Attacks on journalists: Elephant in the room and can of worms
Posted on August 29th, 2016

Editorial Courtesy The Island

Investigations into attacks on journalists under the previous government took a dramatic turn last week with former Rivira Editor Upali Tennakoon and his wife, Dhammika, identifying a military intelligence officer who assaulted them on Jan. 23, 2009 in Gampaha. But for resistance offered by Upali and his wife courageously, the incident would have had a tragic ending.

It cannot be claimed by any stretch of the imagination that the assailants including the one identified by Upali and his wife, at an identification parade, acted on their own. They obviously carried out orders from on high and it is up to the investigators to stop beating about the bush and find out who really wanted journalists harmed. Let them question former UNP MP Joseph Michael Perera, who in his capacity as the Chief Opposition Whip, told Parliament on July 28, 2008 that a special army unit controlled by the then Army Commander Lt. Gen. Sarath Fonseka was responsible for attacks on journalists. Perera, on behalf of the then UNP-led Opposition, called for arresting those responsible forthwith. Now, the UNP is in a position to make arrests!

Strangely, the UNP, which levelled the aforesaid serious allegation, not only agreed to field Fonseka as the common opposition presidential candidate in 2010 but also backed him to the hilt. It enlisted his support to ensure President Maithripala Sirisena’s victory at the last presidential election, promoted him to the rank of Field Marshal and brought him to Parliament through the backdoor (read the National List) following his defeat at the last general election and made him a Cabinet Minister. He is now in the UNP!

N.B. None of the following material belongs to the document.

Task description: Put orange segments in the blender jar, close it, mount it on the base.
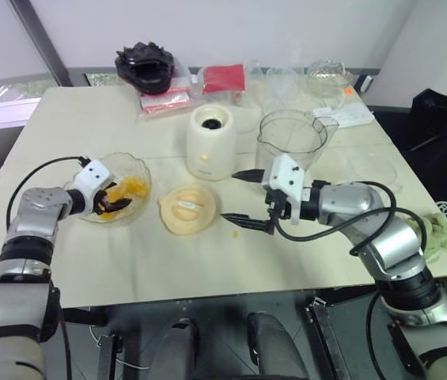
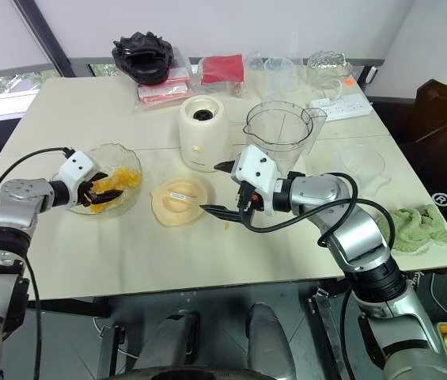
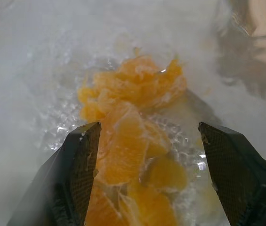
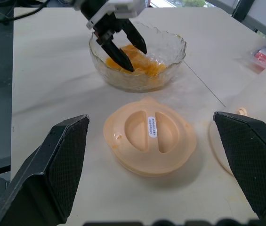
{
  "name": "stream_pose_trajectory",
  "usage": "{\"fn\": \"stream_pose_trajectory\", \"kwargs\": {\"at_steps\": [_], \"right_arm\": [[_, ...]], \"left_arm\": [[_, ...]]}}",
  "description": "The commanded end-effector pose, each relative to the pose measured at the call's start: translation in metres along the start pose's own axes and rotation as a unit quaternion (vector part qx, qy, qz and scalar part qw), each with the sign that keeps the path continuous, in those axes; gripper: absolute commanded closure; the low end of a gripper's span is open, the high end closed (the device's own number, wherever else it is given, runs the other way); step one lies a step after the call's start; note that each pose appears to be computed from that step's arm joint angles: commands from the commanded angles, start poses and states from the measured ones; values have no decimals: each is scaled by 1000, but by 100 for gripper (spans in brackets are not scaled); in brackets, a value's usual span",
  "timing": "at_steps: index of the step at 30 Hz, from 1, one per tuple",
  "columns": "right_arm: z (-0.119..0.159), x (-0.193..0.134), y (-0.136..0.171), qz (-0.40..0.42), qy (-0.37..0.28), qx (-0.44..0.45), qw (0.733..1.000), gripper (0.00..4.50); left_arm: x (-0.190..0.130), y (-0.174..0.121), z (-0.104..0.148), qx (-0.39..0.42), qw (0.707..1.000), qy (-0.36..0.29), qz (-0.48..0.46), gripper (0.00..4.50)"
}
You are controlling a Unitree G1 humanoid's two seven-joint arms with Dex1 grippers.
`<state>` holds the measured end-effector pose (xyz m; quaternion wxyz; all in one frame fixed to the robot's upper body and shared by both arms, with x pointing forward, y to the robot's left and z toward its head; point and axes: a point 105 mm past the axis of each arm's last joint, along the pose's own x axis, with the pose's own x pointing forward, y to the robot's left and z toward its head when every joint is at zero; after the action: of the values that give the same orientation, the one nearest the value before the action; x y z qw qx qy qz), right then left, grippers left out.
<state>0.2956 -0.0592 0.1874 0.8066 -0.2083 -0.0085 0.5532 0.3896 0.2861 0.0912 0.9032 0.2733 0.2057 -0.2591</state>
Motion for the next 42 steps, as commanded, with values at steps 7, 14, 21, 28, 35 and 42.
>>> {"fn": "stream_pose_trajectory", "kwargs": {"at_steps": [7, 14, 21, 28, 35, 42], "right_arm": [[13, -3, -4, -7, -13, -25, 1000, 7], [13, -3, -5, -11, -13, -28, 999, 7], [13, -3, -5, -13, -14, -28, 999, 7], [14, -1, -5, -10, -16, -30, 999, 7], [14, 1, -4, -6, -19, -30, 999, 7], [15, 5, -3, -1, -24, -31, 999, 7]], "left_arm": [[15, 13, 1, 34, 996, 20, 77, 108], [20, 15, -5, -8, 994, 34, 100, 131], [18, 12, -12, -34, 995, 42, 86, 388], [5, 26, -4, -60, 993, 1, 105, 388], [-26, 55, 39, -108, 979, -129, 117, 388], [-59, 59, 51, -139, 968, -174, 117, 388]]}}
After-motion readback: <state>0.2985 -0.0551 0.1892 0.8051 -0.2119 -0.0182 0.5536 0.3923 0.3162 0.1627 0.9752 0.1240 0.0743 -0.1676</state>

It is not being argued that Fonseka is guilty as alleged so to speak. But, it behoves the UNP top guns who wept buckets for the media persons in distress under the previous government to make their position clear on their allegation against the army and Fonseka at that time. It is puzzling why the media rights groups have chosen to remain silent on this vital issue. Is it that they who are accused of toeing the government line do not want to open up a can of worms for their political masters?

Now that Upali and his wife have taken the trouble of coming all the way here from the US, where they are domiciled, to help bring those who harmed journalists to justice, the onus is on former Deputy Editor of The Nation, Keith Noyahr, to follow suit. Upali and his wife only saw their attacker for a few seconds while struggling to save their lives, but Keith was abducted, taken somewhere and ‘put to the question’ for a couple of hours in May 2008. So, being an experienced scribe, he must have been able to gather from the questions he was asked who was really behind his abduction. Having fled the country he is currently living in Australia. If he is wary of coming here for security reasons let him be urged to divulge information about his abductors from down under electronically.

Besides attacks on journalists, some of whom perished at the hands of their assailants, newspaper offices/printing presses and MTV and Siyatha TV studios were set on fire by goons loyal to the Rajapaksa government. Those incidents must also be reinvestigated thoroughly and the perpetrators of violence brought to justice. Better late than never! The government has rushed through Parliament a constitutional amendment, camouflaged as an ordinary Bill, to pave the way for setting up an office to investigate enforced disappearances since 1971. Why doesn’t it put in place a mechanism to investigate attacks on the media during the same period as well?

It is fervently hoped that, given the possible political ramifications of the probes being conducted into the attacks on journalists, the investigators won’t come up against a brick wall sooner or later.